- What the task requires -
Scan the data below and give the number of lines that include the word "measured", with no other words.

****

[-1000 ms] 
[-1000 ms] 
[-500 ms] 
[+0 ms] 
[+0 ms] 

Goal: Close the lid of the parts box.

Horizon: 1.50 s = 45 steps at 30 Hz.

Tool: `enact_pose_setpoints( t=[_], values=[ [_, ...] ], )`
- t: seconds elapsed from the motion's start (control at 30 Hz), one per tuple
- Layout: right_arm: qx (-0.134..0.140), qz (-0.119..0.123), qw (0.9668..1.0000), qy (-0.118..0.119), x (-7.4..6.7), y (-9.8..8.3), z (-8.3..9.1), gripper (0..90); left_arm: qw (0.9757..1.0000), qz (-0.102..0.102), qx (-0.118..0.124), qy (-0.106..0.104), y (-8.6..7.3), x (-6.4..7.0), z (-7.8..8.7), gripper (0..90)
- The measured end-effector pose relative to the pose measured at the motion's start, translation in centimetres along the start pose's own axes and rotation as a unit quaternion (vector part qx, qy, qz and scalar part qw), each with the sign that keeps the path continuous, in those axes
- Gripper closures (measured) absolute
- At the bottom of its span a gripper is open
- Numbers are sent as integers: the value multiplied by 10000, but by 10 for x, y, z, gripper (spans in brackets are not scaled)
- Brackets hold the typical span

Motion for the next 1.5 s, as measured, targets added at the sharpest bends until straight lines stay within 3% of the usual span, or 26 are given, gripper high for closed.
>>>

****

- Task result -
3